Yalnızlık nedir?; Yalnızlık psikolojisi nedir?; Yalnızlık iyi mi?
Yalnızlık sözlük anlamıyla kimsesizlik; ıssızlık demektir. Psikoloji ise; İnsanın en temel psikolojik gereksinimlerinden olan bağlanma; bağlılık; aidiyet; birliktelik ve yakınlık gibi hisleri kimseye karşı hissedememesidir. Başka bir deyişle bunları yaşamasını sağlayacak kimsesinin olmadığı hissine kapılmadır. Yalnızlık hissine genellikle kendini değer verilen; değerli ve değer görmeye layık bir insan olarak görmeme eşlik eder.

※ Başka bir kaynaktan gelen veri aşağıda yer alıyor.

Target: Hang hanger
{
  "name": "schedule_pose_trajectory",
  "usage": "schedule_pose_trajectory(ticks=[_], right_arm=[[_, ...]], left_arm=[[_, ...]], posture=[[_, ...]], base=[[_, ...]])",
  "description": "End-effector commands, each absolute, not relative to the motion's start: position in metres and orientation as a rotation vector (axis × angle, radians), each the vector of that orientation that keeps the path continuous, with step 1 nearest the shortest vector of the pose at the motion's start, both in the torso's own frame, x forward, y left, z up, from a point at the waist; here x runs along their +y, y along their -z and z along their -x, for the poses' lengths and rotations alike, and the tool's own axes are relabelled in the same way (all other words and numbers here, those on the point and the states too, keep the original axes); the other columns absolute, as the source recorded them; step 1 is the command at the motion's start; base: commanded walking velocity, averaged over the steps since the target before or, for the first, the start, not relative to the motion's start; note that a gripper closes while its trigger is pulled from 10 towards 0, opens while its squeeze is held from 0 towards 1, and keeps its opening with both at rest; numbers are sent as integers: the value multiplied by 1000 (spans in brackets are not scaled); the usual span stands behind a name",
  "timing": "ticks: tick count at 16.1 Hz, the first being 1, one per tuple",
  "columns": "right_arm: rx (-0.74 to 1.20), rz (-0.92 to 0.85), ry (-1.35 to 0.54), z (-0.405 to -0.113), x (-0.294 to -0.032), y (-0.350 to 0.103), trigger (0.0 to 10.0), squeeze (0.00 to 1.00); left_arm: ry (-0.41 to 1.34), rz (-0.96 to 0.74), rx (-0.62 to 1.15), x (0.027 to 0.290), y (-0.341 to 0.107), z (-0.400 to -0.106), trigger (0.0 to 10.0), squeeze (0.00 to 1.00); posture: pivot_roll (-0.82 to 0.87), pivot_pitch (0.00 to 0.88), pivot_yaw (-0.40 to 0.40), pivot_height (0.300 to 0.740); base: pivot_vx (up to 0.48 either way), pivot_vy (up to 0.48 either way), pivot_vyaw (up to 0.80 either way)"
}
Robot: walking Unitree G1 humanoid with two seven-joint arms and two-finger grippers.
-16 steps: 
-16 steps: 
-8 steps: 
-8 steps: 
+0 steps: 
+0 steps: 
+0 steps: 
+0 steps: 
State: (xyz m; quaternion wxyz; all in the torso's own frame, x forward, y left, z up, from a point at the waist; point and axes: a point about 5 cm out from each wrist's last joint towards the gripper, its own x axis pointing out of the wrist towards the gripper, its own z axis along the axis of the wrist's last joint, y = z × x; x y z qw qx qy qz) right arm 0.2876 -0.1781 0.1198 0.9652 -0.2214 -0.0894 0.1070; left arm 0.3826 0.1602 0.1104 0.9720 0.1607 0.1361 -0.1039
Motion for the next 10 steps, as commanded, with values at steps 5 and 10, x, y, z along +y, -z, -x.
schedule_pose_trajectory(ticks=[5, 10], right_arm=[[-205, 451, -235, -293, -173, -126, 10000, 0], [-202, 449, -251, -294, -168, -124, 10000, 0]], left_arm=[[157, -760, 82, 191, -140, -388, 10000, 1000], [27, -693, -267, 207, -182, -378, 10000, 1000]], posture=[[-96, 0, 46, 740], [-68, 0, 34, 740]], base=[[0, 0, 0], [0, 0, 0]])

Yalnızlık çağımızın salgınlarından biri hatta İngiltere’de bu konuda bakanlık bile kuruldu.Giderek yiyecek paketleri küçülüyor; mutfaklar küçülüyor; evler küçülüyor; ülkeler endüstrileştikçe; modernleştikçe; bireyselci hale geliyor. Daha fazla kalabalık ama daha az yakınlaşma. Bugünlerde hep yalnızlığın değerliliğinden ve cesaretlendirildiğinden bahsedilen yazılar görüyorum. Bu yazılar psikoloji alanında uzman kişilerden şahit olduklarım hem de; ne üzücü. Sorunlarımız ile baş edebilmenin yolu yalnız yaşamak ve kimseyle konuşmamak değildir. Çevrenizdekilerin sizleri anlamadığını düşünüyorsanız ortak dilleriniz ya da frekanslarınız çatışıyordur.

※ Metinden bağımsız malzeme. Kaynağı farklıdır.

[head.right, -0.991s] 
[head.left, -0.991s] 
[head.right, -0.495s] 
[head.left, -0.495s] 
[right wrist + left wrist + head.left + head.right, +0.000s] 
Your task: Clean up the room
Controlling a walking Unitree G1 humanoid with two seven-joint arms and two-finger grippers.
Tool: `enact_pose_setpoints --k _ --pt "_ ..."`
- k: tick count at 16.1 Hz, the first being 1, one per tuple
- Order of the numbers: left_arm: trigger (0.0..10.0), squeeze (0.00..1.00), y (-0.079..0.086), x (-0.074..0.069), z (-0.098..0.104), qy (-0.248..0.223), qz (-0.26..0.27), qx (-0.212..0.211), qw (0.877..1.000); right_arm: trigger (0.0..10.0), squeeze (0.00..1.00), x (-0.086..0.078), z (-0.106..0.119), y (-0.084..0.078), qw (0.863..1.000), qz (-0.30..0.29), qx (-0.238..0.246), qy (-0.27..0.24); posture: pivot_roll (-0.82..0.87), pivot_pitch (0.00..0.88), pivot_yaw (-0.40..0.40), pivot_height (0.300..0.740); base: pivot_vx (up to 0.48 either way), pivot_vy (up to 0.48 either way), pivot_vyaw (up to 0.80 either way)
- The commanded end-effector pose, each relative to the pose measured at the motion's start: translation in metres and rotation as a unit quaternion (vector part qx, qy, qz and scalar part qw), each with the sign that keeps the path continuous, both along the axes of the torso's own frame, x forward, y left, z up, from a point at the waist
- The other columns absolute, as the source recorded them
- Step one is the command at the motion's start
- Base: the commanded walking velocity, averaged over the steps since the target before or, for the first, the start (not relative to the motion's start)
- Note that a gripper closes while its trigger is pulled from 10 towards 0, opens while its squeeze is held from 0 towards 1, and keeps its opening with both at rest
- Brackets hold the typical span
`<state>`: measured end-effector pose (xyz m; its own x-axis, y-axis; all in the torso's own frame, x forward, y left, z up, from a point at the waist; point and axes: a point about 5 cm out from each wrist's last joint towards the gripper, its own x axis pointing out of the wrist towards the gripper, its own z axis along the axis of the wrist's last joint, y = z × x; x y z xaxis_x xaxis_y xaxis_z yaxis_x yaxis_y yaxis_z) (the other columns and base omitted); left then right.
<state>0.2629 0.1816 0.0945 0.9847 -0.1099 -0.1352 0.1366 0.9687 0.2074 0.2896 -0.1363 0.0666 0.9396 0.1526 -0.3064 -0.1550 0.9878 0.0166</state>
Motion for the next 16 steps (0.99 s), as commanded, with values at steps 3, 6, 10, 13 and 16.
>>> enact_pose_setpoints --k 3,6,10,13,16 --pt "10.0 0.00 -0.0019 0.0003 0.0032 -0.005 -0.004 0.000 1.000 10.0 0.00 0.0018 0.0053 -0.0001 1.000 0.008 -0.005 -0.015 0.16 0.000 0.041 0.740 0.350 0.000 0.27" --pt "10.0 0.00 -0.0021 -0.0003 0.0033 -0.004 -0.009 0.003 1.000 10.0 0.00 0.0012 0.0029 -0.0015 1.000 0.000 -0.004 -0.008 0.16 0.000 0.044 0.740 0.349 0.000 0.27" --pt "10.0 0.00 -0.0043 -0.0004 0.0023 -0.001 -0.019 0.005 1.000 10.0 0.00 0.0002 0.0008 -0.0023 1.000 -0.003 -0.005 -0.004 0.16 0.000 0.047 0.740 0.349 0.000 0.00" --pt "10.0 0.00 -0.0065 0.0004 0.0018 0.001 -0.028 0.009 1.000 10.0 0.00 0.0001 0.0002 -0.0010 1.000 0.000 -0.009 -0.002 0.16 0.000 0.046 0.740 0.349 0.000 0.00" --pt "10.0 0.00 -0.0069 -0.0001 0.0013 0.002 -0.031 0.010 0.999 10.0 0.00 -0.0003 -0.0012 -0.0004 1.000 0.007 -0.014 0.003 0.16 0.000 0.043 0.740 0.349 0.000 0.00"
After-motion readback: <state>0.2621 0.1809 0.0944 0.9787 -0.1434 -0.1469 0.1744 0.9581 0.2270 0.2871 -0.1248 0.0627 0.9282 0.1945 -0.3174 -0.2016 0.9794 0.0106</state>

İnsanlara iletişim; empati kurmayı; duygularını; öfkelerini kontrol etmeyi ve beklentilerini azaltmayı öğretmeli ve farkındalık yaratmalıyız. Bizler psikologlar olarak insanları modern psikoterapi adı altında yalnız kalarak kurtulabilirsiniz gibi yanlış yönlendirmelerde bulunmamalıyız. Yalnız yaşarız evet ama buna yaşamak dersek!.
Egolarımız; ihtiyaçlarımız ve duygusal tüm gereksinimlerimiz tek bir elden yani kendimizden karşılanamaz. Sosyalleşmeliyiz; bir şeyler katmalıyız insanlara ve doğaya. Ne çok kalabalıklaşmalı nede yalnızlaşmalıyız. Neden var olduğumuzu sorgulamalı ama bu sorgularda boğulmamalıyız. Bir amaç bulmalıyız ve bu amaç yolunda kelebek etkisi yaratmalıyız.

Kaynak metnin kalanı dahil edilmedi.